Your task: Using the data below, return every line that holds the word "Question".

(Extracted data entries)
◆ ◆ ◆ ◆ ◆

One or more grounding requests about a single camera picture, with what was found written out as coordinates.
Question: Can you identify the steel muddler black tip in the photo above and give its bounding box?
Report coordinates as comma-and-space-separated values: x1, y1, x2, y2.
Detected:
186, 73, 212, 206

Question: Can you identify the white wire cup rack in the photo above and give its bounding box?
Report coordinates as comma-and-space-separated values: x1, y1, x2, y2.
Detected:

◆ ◆ ◆ ◆ ◆

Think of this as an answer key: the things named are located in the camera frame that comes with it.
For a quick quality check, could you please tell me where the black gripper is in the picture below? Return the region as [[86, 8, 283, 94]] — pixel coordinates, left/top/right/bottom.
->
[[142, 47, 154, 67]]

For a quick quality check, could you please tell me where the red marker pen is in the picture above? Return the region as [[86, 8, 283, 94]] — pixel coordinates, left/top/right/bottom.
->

◆ ◆ ◆ ◆ ◆

Response area:
Question: Can you identify the steel muddler black tip in the photo above and give its bounding box?
Question: Can you identify the white wire cup rack in the photo above and give its bounding box?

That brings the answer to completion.